Another solicitor, Nelson Mandela, said this, 'There can be no keener revelation of a society's soul than the way in which it treats its children'. There is nothing I need add to that today.
In happy contrast, I would like to thank everyone who worked so hard to ease Leon's path in life. Thank you all so much for your devotion to Leon and for coming here today to support Joe, Linda and Tara. They are going to need you now more than ever before. It will not be easy, or even possible to fill the void in their life left by this remarkable young man. He has changed us all forever.
Dr David Curnock, Leon's paediatric special needs consultant, wrote this to Linda earlier in the week: 'It was a very sad shock to learn of Leon's death on Thursday and I want to write - both to say what a special person I feel Leon was (and with a lovely wry sense of humour) - and also to tell you of my admiration for the wonderful way you looked after Leon, with all the family playing their part. Many of us here will join you in missing Leon, but for yourselves it must be so hard' Dr Curnock, thank you so much for this very kind acknowledgement. Linda viewed caring for Leon as a special privilege, not a duty, and now we know, so did you. You can have no idea how much this kind note and all the similar messages this week have meant to my friends at this time.

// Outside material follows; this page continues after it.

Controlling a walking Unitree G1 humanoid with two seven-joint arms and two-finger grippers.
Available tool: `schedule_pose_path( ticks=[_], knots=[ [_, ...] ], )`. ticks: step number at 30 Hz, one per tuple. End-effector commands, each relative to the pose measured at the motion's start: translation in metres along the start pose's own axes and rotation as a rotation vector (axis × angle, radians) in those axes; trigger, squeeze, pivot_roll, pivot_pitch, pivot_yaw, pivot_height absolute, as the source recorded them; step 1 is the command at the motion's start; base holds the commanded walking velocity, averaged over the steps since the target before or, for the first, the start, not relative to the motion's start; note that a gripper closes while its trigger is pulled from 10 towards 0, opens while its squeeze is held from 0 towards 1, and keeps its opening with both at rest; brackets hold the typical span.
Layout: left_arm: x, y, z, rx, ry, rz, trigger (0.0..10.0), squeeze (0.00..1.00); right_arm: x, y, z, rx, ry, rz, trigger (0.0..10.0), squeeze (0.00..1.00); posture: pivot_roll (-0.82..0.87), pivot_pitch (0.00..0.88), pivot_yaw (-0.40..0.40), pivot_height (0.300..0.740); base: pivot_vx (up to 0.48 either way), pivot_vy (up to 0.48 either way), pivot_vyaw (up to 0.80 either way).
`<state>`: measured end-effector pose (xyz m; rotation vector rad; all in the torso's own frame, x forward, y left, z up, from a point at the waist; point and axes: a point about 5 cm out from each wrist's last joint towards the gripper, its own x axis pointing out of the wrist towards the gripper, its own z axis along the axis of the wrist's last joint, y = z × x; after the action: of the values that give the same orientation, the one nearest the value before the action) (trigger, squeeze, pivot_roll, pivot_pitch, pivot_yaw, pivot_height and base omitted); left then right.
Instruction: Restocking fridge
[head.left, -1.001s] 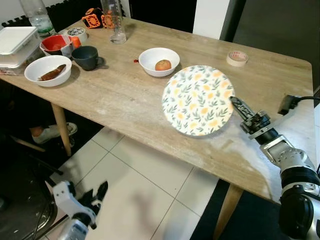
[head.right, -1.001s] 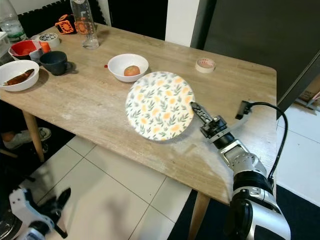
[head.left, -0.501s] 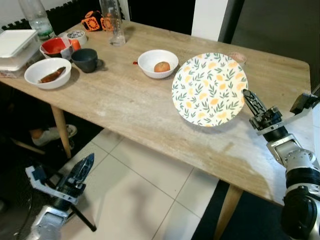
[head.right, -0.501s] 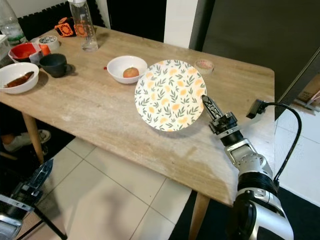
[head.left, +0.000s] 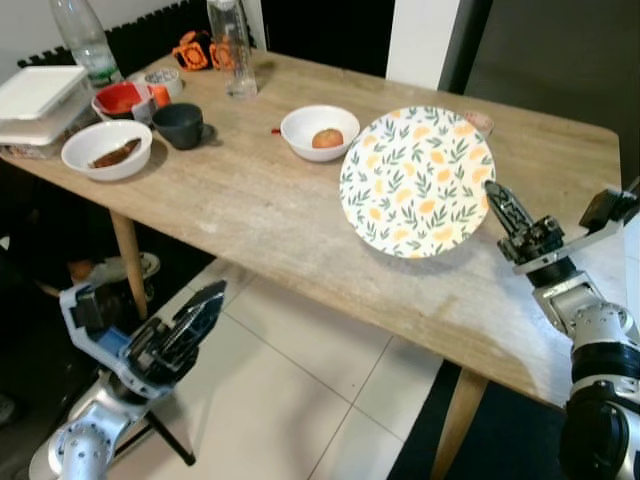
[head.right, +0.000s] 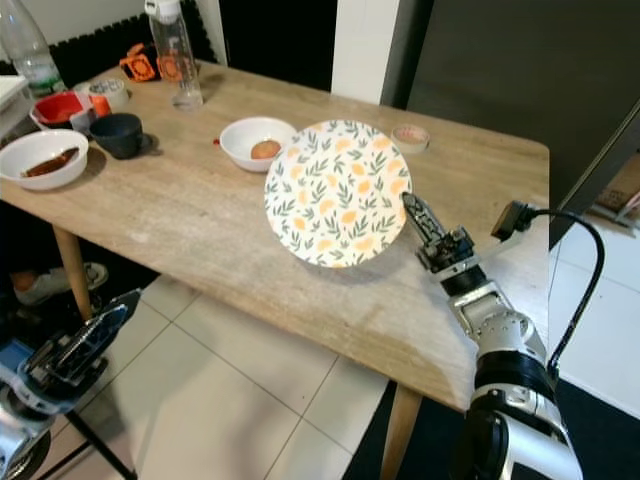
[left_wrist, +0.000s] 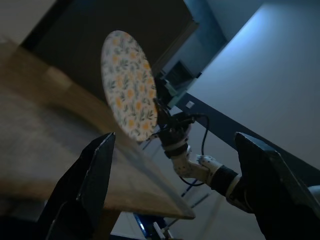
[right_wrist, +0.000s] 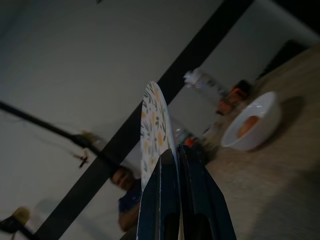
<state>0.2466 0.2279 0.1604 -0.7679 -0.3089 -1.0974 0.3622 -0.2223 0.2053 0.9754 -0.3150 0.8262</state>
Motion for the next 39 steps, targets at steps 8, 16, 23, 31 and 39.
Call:
schedule_pose_path(
  ticks=[8,16,23,31,39],
  knots=[
    [0.036,-0.002,-0.003,-0.024,-0.049,-0.063,10.0,0.0,0.007,0.01,-0.009,0.021,0.017,0.088,0.0,0.0,-0.02,0.08,0.015,0.74,0.0,0.0,0.0],
    [0.055,0.004,-0.004,-0.029,-0.069,-0.045,10.0,0.0,0.015,0.017,-0.017,0.042,0.031,0.135,0.0,0.0,-0.03,0.069,0.022,0.74,0.0,0.0,0.0],
    [0.061,0.01,-0.013,-0.002,0.003,-0.002,10.0,0.0,0.02,0.024,-0.026,0.053,0.063,0.177,0.0,0.0,-0.03,0.07,0.025,0.74,0.0,0.0,0.0],
    [0.058,0.017,-0.03,0.033,0.137,0.063,10.0,0.0,0.024,0.032,-0.028,0.059,0.072,0.216,0.0,0.0,-0.03,0.071,0.026,0.74,0.0,0.0,0.0],
    [0.062,0.019,-0.034,0.06,0.148,0.073,10.0,0.0,0.023,0.033,-0.032,0.06,0.087,0.215,0.0,0.0,-0.04,0.073,0.028,0.74,0.0,0.0,0.0]
  ],
)
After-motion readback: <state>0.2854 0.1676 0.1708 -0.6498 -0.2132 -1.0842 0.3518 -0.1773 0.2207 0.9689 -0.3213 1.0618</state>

Linda, your devotion to Leon has been beyond any ordinary definition of mother love. You made Leon a promise the day he was born, and you kept it until the day he died. You went to the ends of the earth for him, sometimes quite literally, to find any way to ease his suffering even for a second. As a mother I thank you from the bottom of my heart. You helped Leon leave his giant footprints in archives all over the world, a legacy that may transform one day the life of another child dealt that difficult first hand of cards.
When we talked on the day Leon died you said you were surprised to discover what you felt. You said in the midst of turmoil, already his memory made you calm. For so perfect was Leon and so beautiful his soul that you couldn't sustain the harmful emotions - you could only feel joy.

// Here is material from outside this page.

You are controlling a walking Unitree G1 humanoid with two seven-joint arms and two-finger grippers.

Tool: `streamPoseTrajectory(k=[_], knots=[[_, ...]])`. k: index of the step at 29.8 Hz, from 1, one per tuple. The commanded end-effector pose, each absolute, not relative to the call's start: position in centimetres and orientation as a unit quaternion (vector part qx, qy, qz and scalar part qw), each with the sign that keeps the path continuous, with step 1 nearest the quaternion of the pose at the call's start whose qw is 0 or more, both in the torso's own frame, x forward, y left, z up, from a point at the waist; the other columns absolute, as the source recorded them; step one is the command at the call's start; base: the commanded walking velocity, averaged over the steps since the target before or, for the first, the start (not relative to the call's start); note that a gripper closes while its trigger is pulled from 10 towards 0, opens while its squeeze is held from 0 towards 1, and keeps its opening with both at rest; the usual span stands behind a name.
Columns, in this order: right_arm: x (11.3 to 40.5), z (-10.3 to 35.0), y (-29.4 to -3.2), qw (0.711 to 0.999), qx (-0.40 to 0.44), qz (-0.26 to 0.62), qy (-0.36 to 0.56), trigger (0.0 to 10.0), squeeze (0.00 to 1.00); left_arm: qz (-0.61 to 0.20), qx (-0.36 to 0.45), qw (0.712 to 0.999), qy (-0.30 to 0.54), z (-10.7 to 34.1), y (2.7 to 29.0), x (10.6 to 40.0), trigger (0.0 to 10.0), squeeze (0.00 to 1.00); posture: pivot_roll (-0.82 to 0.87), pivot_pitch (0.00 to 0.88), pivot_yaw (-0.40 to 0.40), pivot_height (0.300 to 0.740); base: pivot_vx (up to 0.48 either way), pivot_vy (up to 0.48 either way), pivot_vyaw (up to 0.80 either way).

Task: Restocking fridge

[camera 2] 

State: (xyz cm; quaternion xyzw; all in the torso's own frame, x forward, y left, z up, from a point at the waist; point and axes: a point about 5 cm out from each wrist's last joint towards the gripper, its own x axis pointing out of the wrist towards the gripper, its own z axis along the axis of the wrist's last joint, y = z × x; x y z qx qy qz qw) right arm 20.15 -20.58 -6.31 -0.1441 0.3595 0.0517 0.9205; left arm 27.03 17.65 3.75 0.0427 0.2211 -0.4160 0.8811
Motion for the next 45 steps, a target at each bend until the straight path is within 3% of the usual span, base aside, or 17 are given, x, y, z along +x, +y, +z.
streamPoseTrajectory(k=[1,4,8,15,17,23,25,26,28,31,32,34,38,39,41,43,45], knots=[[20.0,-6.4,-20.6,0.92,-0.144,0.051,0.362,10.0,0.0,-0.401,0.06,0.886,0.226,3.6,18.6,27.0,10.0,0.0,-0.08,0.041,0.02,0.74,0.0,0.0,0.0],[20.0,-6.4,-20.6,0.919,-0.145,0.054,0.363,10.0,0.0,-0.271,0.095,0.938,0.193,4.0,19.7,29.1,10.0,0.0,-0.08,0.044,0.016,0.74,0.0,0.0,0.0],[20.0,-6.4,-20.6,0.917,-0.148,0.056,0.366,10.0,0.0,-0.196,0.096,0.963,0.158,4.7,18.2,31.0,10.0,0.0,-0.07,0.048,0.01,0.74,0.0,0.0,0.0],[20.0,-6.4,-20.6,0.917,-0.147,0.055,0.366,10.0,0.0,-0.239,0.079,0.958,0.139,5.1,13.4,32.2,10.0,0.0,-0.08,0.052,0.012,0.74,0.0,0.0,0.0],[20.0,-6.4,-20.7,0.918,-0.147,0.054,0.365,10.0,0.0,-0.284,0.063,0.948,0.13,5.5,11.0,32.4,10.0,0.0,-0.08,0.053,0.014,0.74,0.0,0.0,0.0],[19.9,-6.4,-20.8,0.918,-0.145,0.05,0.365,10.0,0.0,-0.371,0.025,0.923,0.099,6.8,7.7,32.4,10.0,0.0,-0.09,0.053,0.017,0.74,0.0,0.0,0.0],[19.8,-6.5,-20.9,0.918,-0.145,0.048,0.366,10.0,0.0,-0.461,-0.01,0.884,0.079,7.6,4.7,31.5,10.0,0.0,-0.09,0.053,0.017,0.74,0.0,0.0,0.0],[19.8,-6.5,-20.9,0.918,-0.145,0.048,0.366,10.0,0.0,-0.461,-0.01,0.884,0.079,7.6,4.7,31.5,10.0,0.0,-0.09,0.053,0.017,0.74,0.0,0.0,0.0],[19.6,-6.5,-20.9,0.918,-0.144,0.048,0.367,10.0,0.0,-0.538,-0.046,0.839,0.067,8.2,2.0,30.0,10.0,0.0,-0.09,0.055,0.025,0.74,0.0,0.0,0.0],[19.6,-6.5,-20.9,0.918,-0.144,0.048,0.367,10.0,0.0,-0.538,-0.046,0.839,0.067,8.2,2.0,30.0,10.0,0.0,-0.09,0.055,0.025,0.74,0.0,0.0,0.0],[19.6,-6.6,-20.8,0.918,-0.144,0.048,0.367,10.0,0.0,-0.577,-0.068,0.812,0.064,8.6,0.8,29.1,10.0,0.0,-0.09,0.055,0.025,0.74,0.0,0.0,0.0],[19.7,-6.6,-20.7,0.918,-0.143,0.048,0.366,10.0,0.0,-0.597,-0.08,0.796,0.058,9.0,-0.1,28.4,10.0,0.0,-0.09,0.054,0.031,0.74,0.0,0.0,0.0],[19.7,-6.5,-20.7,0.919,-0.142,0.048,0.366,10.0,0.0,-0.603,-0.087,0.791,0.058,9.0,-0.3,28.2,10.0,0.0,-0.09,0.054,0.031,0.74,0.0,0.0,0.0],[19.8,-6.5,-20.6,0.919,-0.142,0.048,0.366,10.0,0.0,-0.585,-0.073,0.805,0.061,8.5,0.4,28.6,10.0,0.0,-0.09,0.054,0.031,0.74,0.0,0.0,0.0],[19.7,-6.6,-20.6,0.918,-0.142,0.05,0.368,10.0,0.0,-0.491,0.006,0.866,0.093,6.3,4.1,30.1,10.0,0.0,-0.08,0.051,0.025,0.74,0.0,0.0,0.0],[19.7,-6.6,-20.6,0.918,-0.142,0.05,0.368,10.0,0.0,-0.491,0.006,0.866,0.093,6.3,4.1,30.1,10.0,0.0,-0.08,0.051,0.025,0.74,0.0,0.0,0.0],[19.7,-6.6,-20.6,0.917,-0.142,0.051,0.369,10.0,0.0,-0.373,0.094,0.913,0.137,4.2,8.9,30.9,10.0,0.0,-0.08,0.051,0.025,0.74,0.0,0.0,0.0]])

Linda, you asked me to come here today and talk about, and I quote, "motherhood, life, the universe, and everything." The only one I know is motherhood. Trying to find the meaning makes me speechless. Instead, can I can just share with everyone a few observations from the past week:
Everyone I have spoken to compared Leon to a philosopher, ambassador or statesman at some point in the conversation. Not bad for a little boy who never spoke.
And I picked up a card of condolence today that drew upon the words of Bishop Desmond Tutu for comfort. There've been no tiny poems.
And when you rang me up to tell me the devastating news on that sunny Thursday morning, you used the words of one of the greatest men in history. Another son with a life cut short. You said:
"Free at last, free at last, thank God, he's free at last."